To do
Look through the records below and collect all lines that hold the string "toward".

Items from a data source
------------------------------------------------------------------------
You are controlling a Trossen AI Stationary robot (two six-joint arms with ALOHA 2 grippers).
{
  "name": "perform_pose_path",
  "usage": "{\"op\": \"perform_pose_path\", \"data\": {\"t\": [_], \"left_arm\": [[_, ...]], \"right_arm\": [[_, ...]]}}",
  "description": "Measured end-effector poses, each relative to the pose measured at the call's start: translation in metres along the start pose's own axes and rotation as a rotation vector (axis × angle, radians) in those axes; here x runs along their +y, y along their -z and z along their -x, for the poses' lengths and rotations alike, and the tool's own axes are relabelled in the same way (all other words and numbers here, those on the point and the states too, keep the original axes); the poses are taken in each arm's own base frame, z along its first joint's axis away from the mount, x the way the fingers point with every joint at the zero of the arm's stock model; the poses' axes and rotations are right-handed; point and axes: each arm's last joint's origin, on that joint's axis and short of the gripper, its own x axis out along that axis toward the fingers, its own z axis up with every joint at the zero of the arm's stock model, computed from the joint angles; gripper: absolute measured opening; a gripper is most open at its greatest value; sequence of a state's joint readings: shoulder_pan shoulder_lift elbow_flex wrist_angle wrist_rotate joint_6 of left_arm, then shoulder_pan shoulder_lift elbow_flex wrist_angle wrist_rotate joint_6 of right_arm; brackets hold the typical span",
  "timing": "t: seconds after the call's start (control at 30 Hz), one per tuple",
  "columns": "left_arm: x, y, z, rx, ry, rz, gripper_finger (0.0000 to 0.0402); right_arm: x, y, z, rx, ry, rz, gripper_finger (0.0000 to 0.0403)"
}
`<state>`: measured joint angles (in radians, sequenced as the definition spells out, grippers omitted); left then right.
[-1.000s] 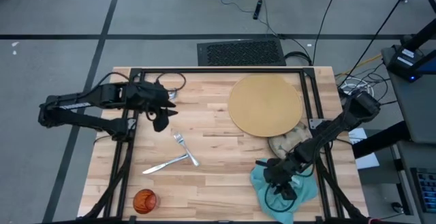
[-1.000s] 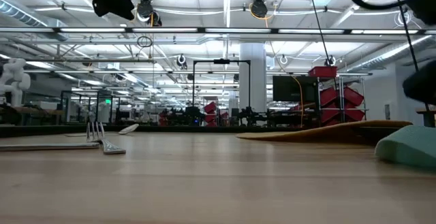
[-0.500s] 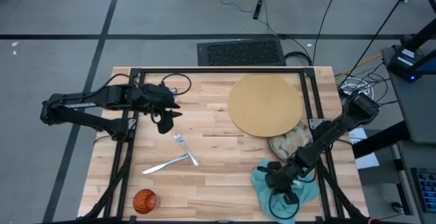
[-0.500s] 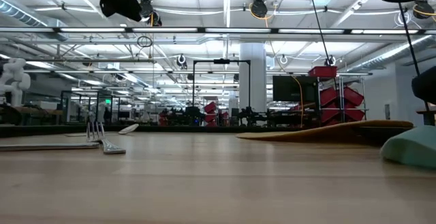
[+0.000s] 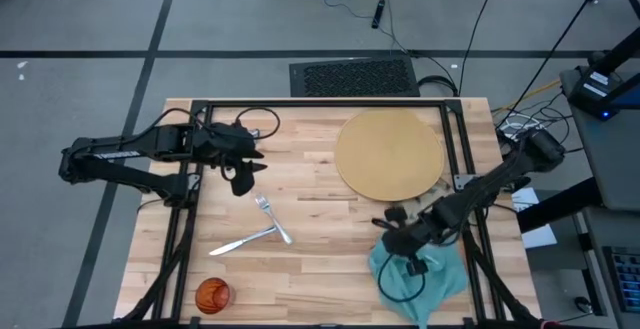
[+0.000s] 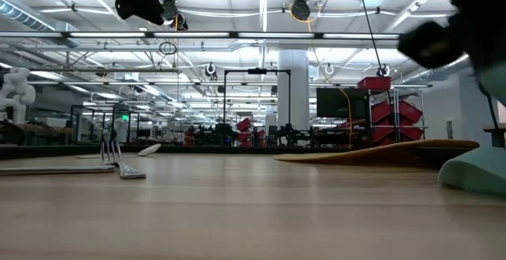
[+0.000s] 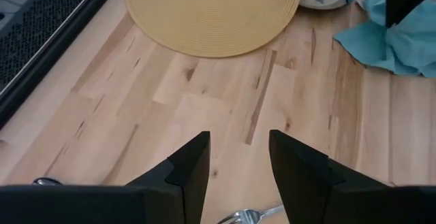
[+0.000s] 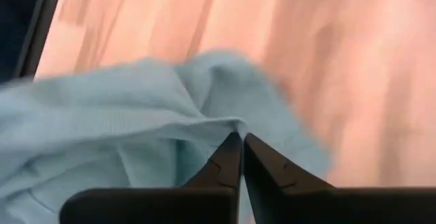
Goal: Set table place
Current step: Move the blue napkin on the top of the table
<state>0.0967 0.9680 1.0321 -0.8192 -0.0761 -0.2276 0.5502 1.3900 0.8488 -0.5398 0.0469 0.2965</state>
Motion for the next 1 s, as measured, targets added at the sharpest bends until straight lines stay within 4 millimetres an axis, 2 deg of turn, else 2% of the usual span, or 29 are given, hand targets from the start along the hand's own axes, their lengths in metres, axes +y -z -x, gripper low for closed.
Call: {"op": "perform_pose_path", "data": {"t": [0.13, 0.3, 0.47, 0.6, 0.77, 1.0], "left_arm": [[0.0, 0.0, 0.0, -0.001, -0.004, 0.0, 0.0135], [0.001, 0.002, 0.0, 0.016, -0.013, -0.009, 0.0135], [0.003, 0.006, 0.0, 0.058, -0.052, -0.03, 0.0135], [0.003, 0.007, 0.0, 0.065, -0.058, -0.032, 0.0135], [0.003, 0.01, -0.004, 0.071, -0.064, -0.04, 0.0135], [0.006, 0.028, -0.024, 0.124, -0.08, -0.045, 0.0135]], "right_arm": [[-0.012, -0.016, 0.026, -0.11, 0.068, 0.022, 0.0], [-0.044, -0.029, 0.035, -0.162, 0.197, 0.045, 0.0], [-0.099, -0.048, 0.047, -0.288, 0.262, 0.057, 0.0], [-0.147, -0.07, 0.074, -0.39, 0.319, 0.083, 0.0], [-0.196, -0.108, 0.109, -0.566, 0.283, 0.158, 0.0], [-0.254, -0.151, 0.123, -0.596, 0.327, 0.242, 0.0]]}}
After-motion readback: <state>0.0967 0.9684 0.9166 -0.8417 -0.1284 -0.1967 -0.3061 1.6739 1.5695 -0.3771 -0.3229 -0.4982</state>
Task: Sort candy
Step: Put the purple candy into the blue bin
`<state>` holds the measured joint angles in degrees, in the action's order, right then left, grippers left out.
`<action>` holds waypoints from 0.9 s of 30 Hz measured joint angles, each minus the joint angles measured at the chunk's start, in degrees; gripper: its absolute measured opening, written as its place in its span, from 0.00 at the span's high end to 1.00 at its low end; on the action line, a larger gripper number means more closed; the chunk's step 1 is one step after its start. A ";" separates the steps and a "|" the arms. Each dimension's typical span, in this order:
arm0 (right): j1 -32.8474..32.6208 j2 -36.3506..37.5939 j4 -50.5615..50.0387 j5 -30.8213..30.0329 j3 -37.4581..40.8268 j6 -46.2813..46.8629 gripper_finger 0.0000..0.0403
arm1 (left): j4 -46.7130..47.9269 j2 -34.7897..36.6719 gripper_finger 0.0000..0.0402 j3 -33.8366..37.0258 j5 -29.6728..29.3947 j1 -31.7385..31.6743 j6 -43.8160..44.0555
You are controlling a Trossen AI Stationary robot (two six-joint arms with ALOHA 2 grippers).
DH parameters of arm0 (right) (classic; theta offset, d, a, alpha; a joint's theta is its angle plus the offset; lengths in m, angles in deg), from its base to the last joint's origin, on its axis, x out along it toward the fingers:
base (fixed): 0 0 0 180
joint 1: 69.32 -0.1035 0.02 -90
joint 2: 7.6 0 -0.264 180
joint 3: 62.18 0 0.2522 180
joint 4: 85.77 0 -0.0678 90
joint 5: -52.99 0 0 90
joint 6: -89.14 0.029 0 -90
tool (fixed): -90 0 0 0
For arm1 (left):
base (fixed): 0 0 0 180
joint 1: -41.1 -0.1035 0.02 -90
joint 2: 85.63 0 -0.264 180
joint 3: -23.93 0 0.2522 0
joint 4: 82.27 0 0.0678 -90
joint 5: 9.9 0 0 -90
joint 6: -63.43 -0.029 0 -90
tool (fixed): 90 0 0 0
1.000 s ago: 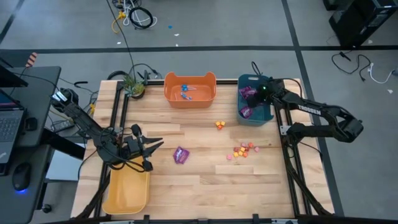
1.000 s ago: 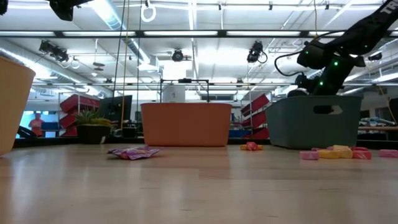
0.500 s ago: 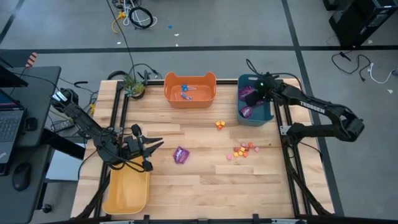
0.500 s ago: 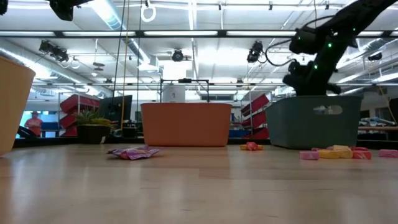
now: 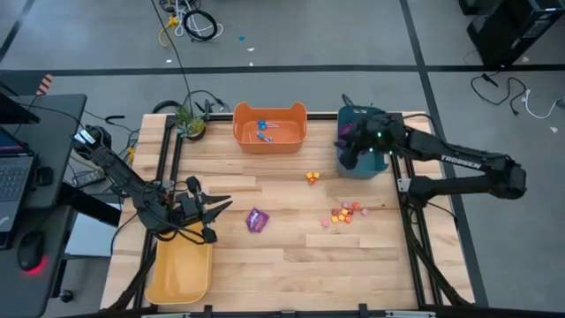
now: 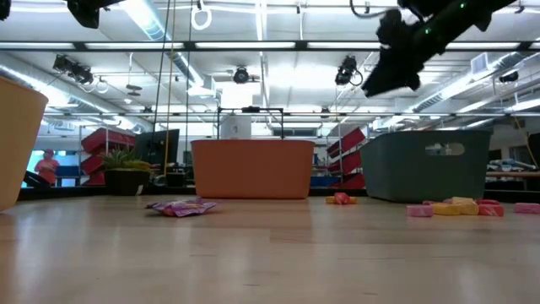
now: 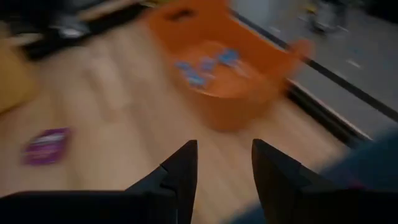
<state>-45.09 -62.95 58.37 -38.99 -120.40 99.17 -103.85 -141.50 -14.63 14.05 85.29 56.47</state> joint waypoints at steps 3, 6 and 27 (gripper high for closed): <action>-5.61 -0.81 4.09 0.63 0.00 -1.01 0.66 | 0.00 0.01 0.83 0.00 0.00 0.00 0.00; -11.27 -2.80 9.27 0.63 0.00 -2.68 0.66 | 0.00 0.00 0.83 0.00 0.02 0.00 0.15; -27.88 -23.70 45.57 -0.42 -0.13 -4.86 0.66 | 0.02 -0.01 0.83 0.00 0.04 0.00 0.20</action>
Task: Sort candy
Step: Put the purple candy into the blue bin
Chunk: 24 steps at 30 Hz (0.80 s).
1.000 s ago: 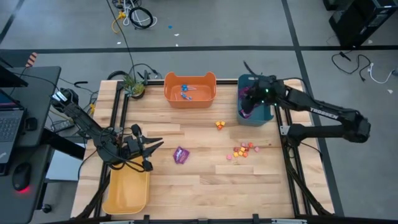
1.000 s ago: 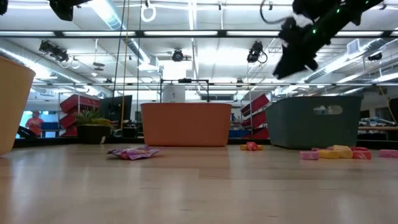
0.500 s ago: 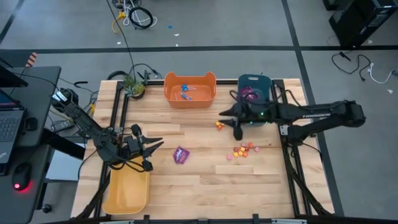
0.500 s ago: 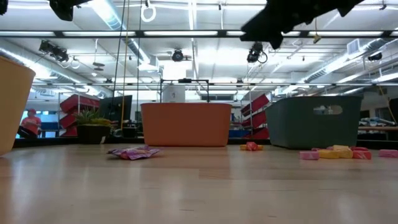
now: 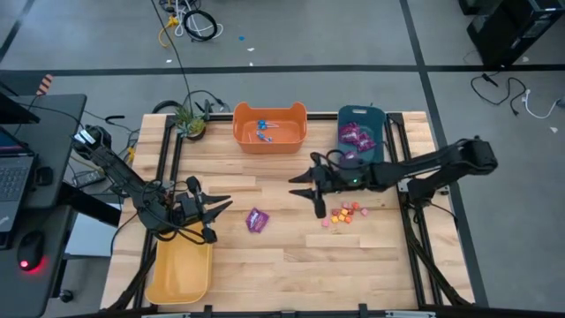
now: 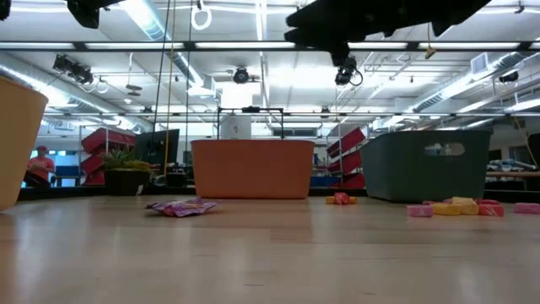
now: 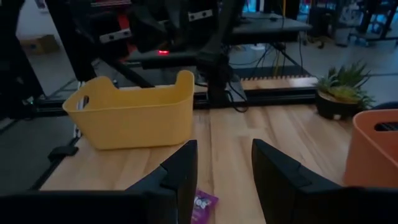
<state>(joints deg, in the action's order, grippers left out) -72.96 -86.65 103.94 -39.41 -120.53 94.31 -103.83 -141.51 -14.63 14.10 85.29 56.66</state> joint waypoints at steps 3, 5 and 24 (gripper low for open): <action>-0.72 -3.47 1.26 -1.23 -1.57 0.45 0.66 | 0.01 -0.01 0.83 0.00 0.00 0.00 0.00; -1.21 -5.66 1.33 -1.52 -3.02 0.15 0.66 | 0.01 -0.01 0.83 0.00 0.00 0.00 0.00; -4.59 -22.75 1.19 -2.50 -11.48 2.35 0.66 | 1.94 0.00 0.83 -0.02 2.34 0.02 -0.25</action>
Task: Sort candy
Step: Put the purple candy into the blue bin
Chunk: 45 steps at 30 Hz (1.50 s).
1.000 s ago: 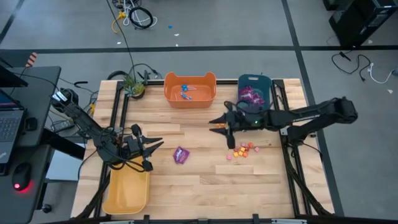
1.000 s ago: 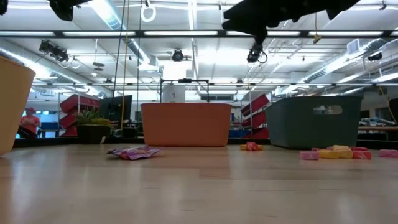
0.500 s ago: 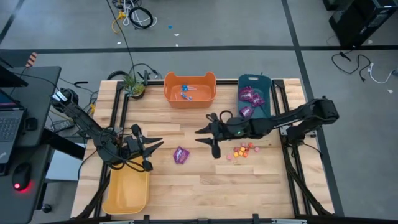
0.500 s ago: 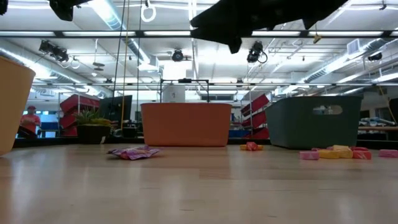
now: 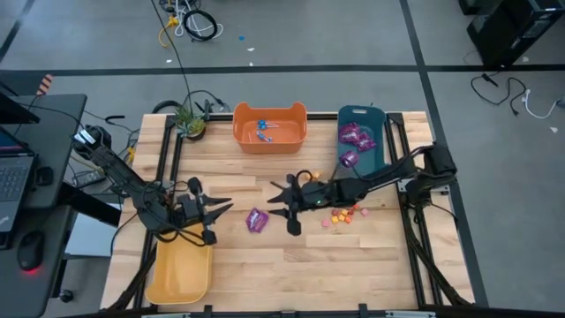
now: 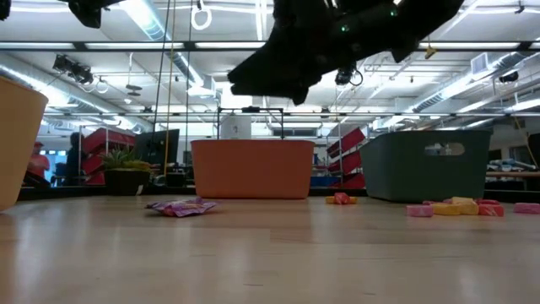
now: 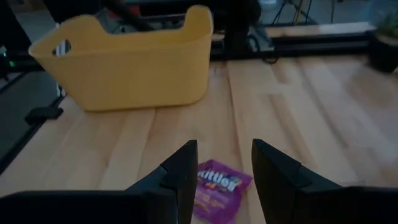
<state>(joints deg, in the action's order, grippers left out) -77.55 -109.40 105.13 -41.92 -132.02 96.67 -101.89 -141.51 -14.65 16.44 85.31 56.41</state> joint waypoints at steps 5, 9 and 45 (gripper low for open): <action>-1.11 -3.88 0.18 -0.10 -2.18 0.61 0.66 | 1.30 0.00 0.83 0.00 6.39 0.00 -1.26; -1.64 -7.40 0.10 -1.08 -5.16 0.44 0.66 | 2.22 0.00 0.83 0.00 12.23 0.15 -4.14; -1.93 -11.71 -7.53 -4.93 -12.32 -3.28 0.66 | 9.22 0.00 0.83 0.00 22.01 0.17 -6.17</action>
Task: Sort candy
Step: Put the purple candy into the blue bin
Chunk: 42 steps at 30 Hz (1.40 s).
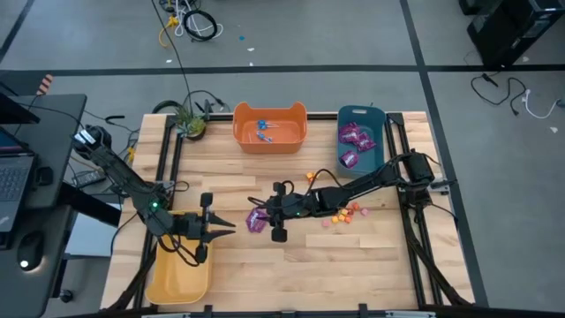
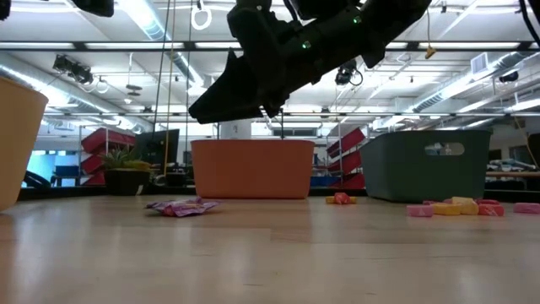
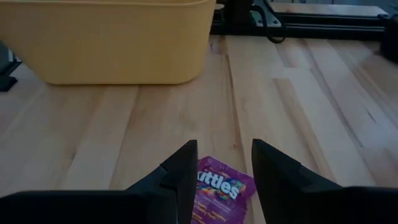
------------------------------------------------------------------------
Solution to the exercise
  "description": "Measured end-effector poses, each relative to the pose measured at the call's start: translation in metres along the start pose's own axes and rotation as a rotation vector (axis × angle, radians) in those axes; here x runs along their +y, y along their -z and z along their -x, for the poses' lengths and rotations alike, and the tool's own axes are relabelled in the same way (all other words and numbers here, those on the point and the states too, keep the original axes); the poses are taken in each arm's own base frame, z along its first joint's axis away from the mount, x the way the fingers point with every joint at the zero of the arm's stock model; the poses' axes and rotations are right-handed; point and axes: each arm's last joint's origin, on that joint's axis and short of the gripper, its own x axis out along that axis toward the fingers, its own z axis up with every joint at the zero of the arm's stock model, computed from the joint angles; gripper: absolute measured opening; a gripper is most open at its greatest value; sequence of a state's joint readings: shoulder_pan shoulder_lift elbow_flex wrist_angle wrist_rotate joint_6 of left_arm, then shoulder_pan shoulder_lift elbow_flex wrist_angle wrist_rotate joint_6 of right_arm; brackets hold the typical span",
DH parameters of arm0 (right) (classic; theta offset, d, a, alpha; a joint's theta is its angle plus the offset; lengths in m, angles in deg), from its base to the last joint's origin, on its axis, x out along it toward the fingers:

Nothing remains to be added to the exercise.